The line bearing "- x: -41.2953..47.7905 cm", together with all lines after it to the end of the material, should be repeated exactly; leave out everything else.

DATASET SECTION:
##############################

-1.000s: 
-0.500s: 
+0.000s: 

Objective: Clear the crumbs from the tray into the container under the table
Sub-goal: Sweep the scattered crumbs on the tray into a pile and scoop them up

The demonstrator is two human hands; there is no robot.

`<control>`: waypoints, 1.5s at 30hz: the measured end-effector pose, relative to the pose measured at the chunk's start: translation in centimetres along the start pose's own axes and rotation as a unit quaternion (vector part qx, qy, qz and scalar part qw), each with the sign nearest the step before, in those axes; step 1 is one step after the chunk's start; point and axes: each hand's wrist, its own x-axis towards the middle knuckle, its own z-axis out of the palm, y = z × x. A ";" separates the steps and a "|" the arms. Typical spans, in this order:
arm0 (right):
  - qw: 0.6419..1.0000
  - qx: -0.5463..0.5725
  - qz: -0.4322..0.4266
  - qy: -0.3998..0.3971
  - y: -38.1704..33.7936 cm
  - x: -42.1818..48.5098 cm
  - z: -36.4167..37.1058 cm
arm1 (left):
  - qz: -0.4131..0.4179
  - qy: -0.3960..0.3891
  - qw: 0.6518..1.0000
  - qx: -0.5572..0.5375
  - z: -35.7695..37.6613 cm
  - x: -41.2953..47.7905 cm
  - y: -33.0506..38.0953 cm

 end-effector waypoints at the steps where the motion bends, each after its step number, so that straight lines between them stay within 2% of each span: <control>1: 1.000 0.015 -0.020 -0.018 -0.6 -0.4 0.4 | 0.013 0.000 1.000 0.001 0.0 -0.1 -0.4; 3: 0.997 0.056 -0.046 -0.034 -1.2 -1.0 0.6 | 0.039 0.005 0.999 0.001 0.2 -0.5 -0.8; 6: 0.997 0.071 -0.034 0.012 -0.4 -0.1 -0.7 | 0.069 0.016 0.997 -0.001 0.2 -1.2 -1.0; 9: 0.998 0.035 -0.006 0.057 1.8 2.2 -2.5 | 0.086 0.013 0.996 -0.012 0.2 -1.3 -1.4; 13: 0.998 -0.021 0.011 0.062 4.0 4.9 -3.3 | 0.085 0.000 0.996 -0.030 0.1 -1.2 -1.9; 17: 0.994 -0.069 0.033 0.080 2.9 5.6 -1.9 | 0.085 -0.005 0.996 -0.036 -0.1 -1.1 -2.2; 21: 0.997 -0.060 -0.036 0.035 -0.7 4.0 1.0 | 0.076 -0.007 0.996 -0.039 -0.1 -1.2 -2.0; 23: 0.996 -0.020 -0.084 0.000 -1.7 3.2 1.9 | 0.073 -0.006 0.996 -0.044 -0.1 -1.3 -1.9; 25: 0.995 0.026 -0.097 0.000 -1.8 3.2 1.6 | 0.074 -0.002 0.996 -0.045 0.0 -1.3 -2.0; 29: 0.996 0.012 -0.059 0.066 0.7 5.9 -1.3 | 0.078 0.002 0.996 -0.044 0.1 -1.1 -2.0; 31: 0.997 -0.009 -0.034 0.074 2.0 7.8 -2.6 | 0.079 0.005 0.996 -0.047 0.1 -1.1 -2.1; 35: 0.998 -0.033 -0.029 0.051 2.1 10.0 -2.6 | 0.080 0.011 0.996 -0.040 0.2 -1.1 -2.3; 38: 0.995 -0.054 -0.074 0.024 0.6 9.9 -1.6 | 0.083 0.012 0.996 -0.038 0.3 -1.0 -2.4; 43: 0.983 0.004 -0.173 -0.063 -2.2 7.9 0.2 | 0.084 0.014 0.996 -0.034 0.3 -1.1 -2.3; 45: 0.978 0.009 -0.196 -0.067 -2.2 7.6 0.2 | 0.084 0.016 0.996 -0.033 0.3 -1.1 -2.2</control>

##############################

ANSWER FOR THIS EXERCISE:
  - x: -41.2953..47.7905 cm
  - y: -33.0506..38.0953 cm

 end-effector waypoints at the steps where the motion bends, each after its step number, so that straight lines between them stay within 2% of each span: <control>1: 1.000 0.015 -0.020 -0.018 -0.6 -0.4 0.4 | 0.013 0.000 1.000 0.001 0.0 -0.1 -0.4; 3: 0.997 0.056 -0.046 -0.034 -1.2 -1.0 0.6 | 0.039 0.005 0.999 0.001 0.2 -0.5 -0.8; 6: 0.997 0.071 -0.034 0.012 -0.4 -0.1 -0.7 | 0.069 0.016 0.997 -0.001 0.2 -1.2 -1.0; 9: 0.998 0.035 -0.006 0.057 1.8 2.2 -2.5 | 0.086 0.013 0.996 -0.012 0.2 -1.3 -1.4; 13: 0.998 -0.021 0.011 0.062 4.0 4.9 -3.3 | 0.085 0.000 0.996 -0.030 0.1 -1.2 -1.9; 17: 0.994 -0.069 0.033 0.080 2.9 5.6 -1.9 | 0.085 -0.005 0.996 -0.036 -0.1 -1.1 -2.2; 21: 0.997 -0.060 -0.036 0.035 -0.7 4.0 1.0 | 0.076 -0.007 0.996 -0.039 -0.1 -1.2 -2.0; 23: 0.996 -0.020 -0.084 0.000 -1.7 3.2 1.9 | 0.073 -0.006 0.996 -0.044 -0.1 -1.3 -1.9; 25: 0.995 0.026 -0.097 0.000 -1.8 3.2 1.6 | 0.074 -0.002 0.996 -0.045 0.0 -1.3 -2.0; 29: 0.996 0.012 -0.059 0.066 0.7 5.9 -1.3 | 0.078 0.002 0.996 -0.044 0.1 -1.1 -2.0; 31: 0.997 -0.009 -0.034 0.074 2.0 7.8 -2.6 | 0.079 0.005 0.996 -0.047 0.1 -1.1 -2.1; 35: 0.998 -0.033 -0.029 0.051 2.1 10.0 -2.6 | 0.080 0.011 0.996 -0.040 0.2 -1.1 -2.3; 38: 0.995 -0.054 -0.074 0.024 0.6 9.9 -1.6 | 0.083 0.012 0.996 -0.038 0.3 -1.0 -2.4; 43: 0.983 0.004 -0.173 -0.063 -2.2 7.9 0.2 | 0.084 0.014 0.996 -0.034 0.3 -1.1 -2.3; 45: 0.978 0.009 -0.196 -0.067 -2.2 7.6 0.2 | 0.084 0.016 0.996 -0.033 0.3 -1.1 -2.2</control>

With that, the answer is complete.